May 16th, 2001 was a landmark occasion for HipHop culture; the day when the Temple of Hiphop Kulture and the Universal Zulu Nation among many others including signatories of the Hiphop Declaration of Peace confirmed that HipHop was a culture and the United Nations through UNESCO would help to uphold that culture.

Since that time great events have happened resulting in great upheaval of that culture including in cross cultural evolution of the nations surrounding HipHop’s homelands and most remote outposts. Business and institutions have come and gone; tastes have shifted; leadership within the culture has suffered greatly through demise and disgrace and through lessons learned by all of HipHop’s success and failure is that we are simply a reflection of our ancestors.

HipHop’s biggest metaphysical problem is not embracing the community, the communal liberty and justice of its primary ancestors. We instead take out cues from our most recent antecedents and venerate them flawless and flawlessly. We have been taught creation myth and philosophy but less about continuing action. We have made the culture’s pioneers godhead when the freedom fighters and revolutions that made and broke them go untold. HipHop still has not committed to its decolonization, and for Sanctuary Threesixty/STS*, here is a fine beginning.

May 14, 2018 marks what is the Temple of Hiphop Kulture’s annual observance period, Hiphop Appreciation Week.
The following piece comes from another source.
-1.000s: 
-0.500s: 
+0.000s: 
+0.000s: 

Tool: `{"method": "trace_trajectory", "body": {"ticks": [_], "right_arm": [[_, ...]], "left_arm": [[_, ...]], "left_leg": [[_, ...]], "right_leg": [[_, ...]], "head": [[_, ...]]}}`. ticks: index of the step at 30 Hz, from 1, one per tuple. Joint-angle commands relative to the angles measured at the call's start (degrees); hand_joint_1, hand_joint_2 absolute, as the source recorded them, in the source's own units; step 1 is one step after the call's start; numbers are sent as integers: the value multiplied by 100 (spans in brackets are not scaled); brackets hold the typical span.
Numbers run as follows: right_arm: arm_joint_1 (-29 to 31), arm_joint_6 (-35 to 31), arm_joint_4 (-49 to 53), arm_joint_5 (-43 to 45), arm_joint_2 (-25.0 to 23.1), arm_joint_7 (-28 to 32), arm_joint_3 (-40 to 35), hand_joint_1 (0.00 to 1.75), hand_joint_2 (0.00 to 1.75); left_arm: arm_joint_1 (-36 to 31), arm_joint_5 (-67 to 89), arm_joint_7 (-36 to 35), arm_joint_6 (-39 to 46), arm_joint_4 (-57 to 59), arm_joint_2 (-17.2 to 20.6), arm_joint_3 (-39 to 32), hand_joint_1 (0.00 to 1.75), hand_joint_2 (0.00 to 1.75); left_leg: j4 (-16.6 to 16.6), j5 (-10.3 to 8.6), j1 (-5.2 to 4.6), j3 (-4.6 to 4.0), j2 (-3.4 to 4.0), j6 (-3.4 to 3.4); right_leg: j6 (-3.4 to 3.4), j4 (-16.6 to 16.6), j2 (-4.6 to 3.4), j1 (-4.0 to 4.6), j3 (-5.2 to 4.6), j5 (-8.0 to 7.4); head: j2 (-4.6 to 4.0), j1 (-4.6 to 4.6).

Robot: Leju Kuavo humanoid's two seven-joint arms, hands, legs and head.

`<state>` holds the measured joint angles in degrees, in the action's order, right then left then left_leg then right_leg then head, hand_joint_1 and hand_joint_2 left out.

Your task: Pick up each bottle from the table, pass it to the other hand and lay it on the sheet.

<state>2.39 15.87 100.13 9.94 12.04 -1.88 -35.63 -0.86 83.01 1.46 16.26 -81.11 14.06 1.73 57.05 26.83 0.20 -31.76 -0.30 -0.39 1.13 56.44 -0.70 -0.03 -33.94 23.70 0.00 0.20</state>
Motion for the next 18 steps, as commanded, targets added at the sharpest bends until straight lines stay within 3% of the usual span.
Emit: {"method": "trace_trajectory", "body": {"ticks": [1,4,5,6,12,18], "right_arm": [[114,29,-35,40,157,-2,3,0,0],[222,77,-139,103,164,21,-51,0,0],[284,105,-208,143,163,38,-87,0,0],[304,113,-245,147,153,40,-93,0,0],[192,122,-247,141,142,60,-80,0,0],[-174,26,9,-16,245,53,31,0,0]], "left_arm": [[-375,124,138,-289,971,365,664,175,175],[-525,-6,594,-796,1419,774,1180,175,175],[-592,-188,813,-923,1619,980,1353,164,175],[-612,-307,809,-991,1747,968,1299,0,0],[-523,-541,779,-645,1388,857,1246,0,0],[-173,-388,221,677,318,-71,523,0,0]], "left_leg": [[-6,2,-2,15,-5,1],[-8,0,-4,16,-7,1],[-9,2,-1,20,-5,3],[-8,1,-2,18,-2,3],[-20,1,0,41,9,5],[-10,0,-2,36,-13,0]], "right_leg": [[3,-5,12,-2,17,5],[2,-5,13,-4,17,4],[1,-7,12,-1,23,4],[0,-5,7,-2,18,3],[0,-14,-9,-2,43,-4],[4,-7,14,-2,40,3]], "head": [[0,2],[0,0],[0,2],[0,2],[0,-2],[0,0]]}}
The week is also being observed by independent HipHop culturalists as well, STS is in solidarity as a mainly meditative period. Observations will be shared here on topics over the coming week primarily around edutainment; but also creation myth, spirituology of urban metaphysics; and building better community.

STS will post observances through the entire period but our height is the anniversary that our tribes came out of the shadows. Here’s to May 16.

Q-Tip, the Gatekeeper

The following are a series of posts to Twitter by producer/MC Q-Tip, offering perspective as to why HipHop culture stays on guard for inauthenticity. The posts, in all of their unedited glory are, together with typos, etc., eloquent and articulate.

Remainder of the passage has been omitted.